ACTION ITEM - Could you reproduce the lines below from the one with "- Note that" through the one with "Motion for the"? Keep both ends and add nothing.
_ _ _ _ _
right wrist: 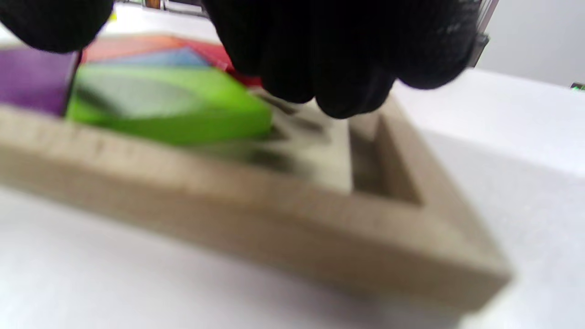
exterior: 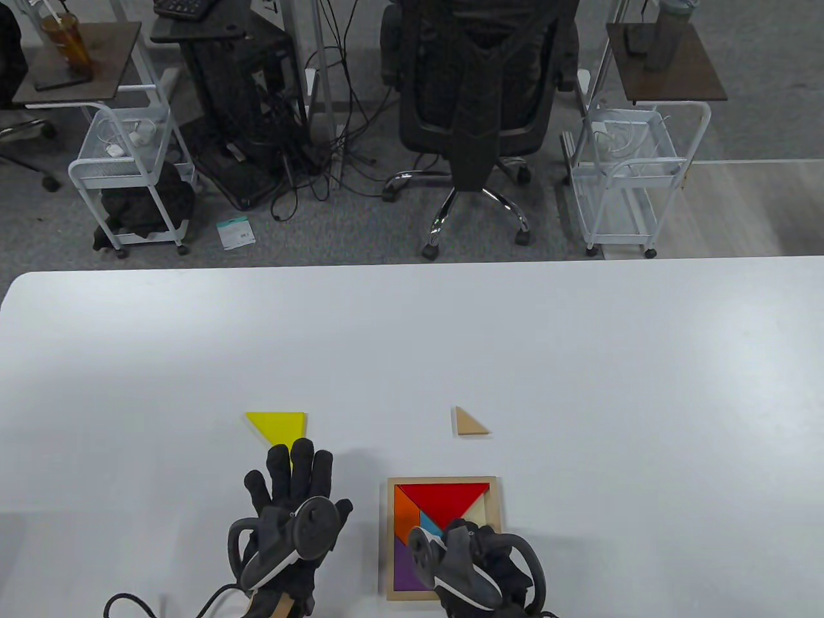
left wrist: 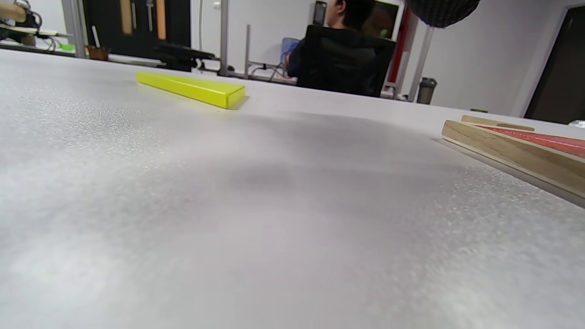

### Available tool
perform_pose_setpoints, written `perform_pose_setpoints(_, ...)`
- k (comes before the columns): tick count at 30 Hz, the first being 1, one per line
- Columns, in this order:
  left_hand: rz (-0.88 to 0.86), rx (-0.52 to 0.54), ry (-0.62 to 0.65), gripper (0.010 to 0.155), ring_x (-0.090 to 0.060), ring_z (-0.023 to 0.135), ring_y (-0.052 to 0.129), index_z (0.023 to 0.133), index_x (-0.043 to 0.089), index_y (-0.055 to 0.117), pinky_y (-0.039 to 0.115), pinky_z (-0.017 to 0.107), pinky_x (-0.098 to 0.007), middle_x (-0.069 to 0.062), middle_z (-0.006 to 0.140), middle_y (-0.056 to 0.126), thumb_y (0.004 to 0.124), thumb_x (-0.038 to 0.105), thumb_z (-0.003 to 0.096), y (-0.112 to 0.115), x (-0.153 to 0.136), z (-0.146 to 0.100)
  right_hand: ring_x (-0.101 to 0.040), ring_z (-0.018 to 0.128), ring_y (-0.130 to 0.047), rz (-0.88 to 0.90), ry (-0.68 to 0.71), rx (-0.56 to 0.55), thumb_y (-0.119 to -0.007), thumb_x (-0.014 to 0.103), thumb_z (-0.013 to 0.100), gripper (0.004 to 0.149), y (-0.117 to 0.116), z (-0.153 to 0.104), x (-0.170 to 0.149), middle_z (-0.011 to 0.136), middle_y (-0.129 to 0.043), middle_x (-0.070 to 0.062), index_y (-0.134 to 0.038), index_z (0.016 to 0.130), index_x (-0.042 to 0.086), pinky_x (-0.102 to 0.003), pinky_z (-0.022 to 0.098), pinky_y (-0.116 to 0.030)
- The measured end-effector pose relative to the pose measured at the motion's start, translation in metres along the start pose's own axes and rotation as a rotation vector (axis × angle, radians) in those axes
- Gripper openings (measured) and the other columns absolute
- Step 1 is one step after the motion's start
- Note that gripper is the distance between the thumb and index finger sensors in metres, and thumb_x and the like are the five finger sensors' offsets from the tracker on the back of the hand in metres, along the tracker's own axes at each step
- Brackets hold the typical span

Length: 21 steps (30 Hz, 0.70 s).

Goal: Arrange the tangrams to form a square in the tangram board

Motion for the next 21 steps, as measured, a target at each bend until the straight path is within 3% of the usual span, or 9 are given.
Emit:
perform_pose_setpoints(2, 0.001, -0.006, -0.002, 0.074, -0.053, 0.102, 0.002, 0.115, 0.015, 0.021, 0.009, 0.064, -0.074, -0.02, 0.116, 0.002, 0.054, 0.053, 0.0597, 0.0, 0.001, -0.001, -0.041, 0.084, -0.072, 0.013, -0.044, -0.084, -0.062, 0.062, 0.034, 0.085, 0.015, -0.003, -0.015, 0.102, -0.058, -0.019, -0.048, 0.102, 0.014, -0.048, 0.057, -0.072)
perform_pose_setpoints(5, 0.001, 0.005, -0.002, 0.074, -0.053, 0.102, 0.001, 0.115, 0.015, 0.021, 0.009, 0.064, -0.074, -0.02, 0.116, 0.002, 0.054, 0.052, 0.0597, -0.002, 0.002, -0.002, -0.042, 0.104, -0.037, 0.026, -0.161, -0.192, -0.058, 0.065, 0.034, 0.089, 0.033, -0.007, -0.046, 0.114, -0.026, -0.012, -0.025, 0.107, 0.026, -0.055, 0.073, -0.053)
perform_pose_setpoints(8, 0.009, 0.009, -0.004, 0.074, -0.053, 0.102, 0.001, 0.115, 0.015, 0.021, 0.008, 0.064, -0.074, -0.02, 0.116, 0.002, 0.055, 0.052, 0.0597, -0.002, 0.003, -0.002, -0.035, 0.106, -0.001, 0.023, -0.261, -0.209, -0.054, 0.067, 0.033, 0.09, 0.038, -0.005, -0.08, 0.112, 0.005, -0.002, -0.008, 0.104, 0.039, -0.056, 0.083, -0.029)
perform_pose_setpoints(10, 0.023, 0.005, -0.007, 0.074, -0.053, 0.102, 0.001, 0.115, 0.016, 0.021, 0.008, 0.064, -0.074, -0.02, 0.116, 0.002, 0.054, 0.052, 0.0597, -0.001, 0.003, -0.001, -0.027, 0.102, 0.016, 0.026, -0.304, -0.175, -0.053, 0.068, 0.032, 0.088, 0.028, 0.001, -0.101, 0.106, 0.019, 0.006, 0.0, 0.1, 0.046, -0.054, 0.084, -0.016)
perform_pose_setpoints(15, 0.043, -0.006, -0.027, 0.074, -0.053, 0.102, 0.001, 0.115, 0.015, 0.021, 0.008, 0.064, -0.074, -0.02, 0.116, 0.002, 0.055, 0.052, 0.0596, 0.001, 0.002, 0.0, -0.021, 0.097, 0.025, 0.066, -0.369, -0.04, -0.05, 0.07, 0.03, 0.088, -0.009, 0.013, -0.132, 0.1, 0.027, 0.01, 0.006, 0.095, 0.05, -0.051, 0.084, -0.008)
perform_pose_setpoints(21, 0.035, -0.002, -0.067, 0.076, -0.054, 0.101, 0.001, 0.115, 0.016, 0.02, 0.008, 0.064, -0.074, -0.023, 0.115, 0.0, 0.055, 0.053, 0.0593, -0.004, -0.007, 0.0, -0.022, 0.098, 0.024, 0.108, -0.335, 0.003, -0.05, 0.069, 0.03, 0.088, -0.014, 0.013, -0.137, 0.1, 0.027, 0.01, 0.006, 0.095, 0.05, -0.051, 0.084, -0.009)
Point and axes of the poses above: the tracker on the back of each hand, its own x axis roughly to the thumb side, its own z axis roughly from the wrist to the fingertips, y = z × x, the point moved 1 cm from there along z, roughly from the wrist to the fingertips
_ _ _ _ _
SOLVED PROBLEM -
- Note that gripper is the distance between the thumb and index finger sensors in metres, and thumb_x and the like are the five finger sensors' offsets from the tracker on the back of the hand in metres, along the tracker's own axes at each step
- Brackets hold the typical span

Length: 21 steps (30 Hz, 0.70 s).

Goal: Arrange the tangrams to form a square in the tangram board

Motion for the next 21 steps, as measured, a target at each bend until the straight path is within 3% of the usual span, or 9 are given.

No more is needed to finish this exercise.